Exercise directions
Gather all lines in the data that hold the string "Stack".

- - - - -

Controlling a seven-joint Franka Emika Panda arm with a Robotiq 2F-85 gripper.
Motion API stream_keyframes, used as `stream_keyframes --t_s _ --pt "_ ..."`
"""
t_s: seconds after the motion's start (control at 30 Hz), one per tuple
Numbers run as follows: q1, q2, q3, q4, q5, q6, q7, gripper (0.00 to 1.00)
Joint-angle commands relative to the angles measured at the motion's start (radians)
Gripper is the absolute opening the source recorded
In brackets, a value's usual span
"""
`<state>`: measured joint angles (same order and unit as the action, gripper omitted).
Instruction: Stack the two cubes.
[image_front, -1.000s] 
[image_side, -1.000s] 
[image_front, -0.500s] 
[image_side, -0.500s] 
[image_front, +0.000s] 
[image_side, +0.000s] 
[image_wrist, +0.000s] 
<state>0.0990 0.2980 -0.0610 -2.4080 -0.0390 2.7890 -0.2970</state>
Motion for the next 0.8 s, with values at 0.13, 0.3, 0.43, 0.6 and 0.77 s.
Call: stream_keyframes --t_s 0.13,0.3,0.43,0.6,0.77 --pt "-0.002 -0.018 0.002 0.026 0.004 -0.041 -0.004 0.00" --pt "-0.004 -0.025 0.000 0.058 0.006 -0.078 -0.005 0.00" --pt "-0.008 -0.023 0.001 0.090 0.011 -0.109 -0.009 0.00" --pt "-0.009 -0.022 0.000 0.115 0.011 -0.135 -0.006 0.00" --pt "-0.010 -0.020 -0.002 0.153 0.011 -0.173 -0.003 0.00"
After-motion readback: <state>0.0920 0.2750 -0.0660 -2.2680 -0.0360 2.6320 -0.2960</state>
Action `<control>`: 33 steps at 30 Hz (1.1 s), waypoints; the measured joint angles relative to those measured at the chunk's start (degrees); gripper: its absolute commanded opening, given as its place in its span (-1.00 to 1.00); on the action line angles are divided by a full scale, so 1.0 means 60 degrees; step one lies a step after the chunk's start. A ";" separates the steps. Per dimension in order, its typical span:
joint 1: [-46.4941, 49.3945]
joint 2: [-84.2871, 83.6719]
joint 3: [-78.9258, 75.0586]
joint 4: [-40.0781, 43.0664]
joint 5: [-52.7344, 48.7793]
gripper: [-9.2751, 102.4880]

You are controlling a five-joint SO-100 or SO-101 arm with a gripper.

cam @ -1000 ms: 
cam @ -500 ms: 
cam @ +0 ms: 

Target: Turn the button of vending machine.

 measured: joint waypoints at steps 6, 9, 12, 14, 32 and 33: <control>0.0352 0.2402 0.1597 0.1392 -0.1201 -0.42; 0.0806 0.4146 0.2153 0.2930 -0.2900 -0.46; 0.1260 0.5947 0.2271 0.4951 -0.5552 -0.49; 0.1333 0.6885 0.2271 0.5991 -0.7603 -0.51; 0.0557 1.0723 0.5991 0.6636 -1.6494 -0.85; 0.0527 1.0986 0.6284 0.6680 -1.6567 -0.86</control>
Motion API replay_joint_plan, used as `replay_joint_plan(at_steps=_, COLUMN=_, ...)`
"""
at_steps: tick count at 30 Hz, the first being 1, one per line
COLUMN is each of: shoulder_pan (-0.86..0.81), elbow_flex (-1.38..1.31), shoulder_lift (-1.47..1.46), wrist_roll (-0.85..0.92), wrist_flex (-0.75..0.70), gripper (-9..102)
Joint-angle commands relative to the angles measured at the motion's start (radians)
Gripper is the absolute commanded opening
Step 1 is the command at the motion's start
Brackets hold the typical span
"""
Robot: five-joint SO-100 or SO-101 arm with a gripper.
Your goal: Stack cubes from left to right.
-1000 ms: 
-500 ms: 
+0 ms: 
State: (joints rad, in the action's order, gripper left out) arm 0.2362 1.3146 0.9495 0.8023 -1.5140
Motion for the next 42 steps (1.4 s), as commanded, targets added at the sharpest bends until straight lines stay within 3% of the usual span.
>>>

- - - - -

Response area
Instruction: Stack the two cubes.
Your goal: Stack cubes from left to right.

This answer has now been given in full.